Data records
# # # # # # #
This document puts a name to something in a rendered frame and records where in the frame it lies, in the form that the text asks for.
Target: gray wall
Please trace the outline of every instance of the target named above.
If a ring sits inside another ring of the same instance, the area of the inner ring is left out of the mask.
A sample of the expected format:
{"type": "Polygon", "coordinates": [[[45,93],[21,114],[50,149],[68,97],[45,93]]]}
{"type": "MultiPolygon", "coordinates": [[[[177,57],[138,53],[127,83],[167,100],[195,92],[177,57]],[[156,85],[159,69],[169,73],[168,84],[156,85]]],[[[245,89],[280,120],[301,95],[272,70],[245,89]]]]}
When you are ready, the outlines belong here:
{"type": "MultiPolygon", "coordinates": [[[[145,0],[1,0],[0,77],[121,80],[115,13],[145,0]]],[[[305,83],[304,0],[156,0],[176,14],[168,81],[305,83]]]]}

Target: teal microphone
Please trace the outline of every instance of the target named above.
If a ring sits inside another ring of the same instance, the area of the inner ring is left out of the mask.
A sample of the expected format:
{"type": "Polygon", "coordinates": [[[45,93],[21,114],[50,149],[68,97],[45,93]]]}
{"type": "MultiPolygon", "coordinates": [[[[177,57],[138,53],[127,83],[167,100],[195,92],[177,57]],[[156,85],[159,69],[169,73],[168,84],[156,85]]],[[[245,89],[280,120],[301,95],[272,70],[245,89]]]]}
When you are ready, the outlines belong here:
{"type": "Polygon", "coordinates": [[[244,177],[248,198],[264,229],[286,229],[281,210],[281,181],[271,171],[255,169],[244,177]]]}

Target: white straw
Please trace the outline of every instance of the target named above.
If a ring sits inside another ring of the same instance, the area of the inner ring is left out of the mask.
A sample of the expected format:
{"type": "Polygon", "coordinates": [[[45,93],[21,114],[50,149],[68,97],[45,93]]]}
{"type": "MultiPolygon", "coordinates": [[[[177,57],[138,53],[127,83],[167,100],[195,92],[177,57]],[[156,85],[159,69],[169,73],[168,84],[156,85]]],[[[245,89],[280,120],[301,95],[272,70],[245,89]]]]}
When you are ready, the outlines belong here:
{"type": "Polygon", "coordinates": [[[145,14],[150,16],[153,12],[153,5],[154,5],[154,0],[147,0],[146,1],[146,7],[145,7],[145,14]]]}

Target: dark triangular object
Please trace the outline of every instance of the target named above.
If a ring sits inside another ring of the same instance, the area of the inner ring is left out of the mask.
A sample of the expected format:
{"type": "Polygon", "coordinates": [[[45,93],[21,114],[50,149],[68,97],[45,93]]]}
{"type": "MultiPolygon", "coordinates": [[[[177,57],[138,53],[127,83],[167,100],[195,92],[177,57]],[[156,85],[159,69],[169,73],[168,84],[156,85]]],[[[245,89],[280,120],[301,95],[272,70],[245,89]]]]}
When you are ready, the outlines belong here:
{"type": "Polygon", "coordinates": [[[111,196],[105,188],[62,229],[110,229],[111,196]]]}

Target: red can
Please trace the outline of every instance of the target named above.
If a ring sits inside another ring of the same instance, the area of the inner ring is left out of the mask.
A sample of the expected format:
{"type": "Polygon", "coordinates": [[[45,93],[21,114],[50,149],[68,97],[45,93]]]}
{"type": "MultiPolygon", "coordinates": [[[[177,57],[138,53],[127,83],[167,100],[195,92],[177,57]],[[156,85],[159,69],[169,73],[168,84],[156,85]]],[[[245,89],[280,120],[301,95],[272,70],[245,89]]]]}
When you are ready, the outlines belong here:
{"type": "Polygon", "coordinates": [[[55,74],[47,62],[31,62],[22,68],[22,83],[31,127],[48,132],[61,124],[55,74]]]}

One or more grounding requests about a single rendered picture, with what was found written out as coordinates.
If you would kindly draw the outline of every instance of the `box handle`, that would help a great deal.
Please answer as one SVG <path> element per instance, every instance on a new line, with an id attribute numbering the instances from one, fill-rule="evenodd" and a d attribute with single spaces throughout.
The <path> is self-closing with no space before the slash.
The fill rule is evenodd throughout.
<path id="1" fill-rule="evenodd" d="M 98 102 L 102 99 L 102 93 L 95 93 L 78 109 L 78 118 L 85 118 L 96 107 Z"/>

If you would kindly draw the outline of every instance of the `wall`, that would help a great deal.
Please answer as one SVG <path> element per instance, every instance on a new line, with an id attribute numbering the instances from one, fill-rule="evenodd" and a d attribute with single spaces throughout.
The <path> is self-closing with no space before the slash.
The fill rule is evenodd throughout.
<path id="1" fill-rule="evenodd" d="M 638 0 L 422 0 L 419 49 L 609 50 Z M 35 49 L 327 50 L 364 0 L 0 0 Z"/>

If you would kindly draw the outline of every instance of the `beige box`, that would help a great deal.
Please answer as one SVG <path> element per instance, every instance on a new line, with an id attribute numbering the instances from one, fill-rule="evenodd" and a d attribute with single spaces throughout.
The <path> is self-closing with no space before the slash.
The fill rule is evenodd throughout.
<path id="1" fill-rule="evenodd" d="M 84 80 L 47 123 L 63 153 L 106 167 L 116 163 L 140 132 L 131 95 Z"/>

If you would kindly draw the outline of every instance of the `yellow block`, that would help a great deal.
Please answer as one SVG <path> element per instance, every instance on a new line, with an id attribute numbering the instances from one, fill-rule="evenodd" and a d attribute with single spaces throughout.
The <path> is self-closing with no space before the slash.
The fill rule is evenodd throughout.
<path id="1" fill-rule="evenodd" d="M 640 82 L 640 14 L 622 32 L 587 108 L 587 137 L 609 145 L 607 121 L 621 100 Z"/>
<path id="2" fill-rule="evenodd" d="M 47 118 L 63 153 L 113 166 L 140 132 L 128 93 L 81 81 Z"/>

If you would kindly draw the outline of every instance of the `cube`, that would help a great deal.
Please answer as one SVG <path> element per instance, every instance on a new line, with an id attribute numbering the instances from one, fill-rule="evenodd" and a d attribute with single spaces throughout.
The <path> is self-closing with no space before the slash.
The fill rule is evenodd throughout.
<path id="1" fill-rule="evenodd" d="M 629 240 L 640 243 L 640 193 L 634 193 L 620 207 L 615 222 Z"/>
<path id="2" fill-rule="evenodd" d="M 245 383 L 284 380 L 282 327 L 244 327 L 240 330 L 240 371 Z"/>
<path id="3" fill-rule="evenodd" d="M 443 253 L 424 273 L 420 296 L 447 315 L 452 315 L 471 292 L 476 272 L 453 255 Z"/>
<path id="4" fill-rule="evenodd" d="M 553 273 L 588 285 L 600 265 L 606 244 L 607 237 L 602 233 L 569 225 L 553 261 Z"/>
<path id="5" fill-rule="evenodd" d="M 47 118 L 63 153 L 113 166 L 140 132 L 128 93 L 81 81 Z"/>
# # # # # # #
If a line in the records has the word "wall", copy that line.

Target: gray wall
If you would kindly draw the outline of every instance of the `wall`, that would help a great deal.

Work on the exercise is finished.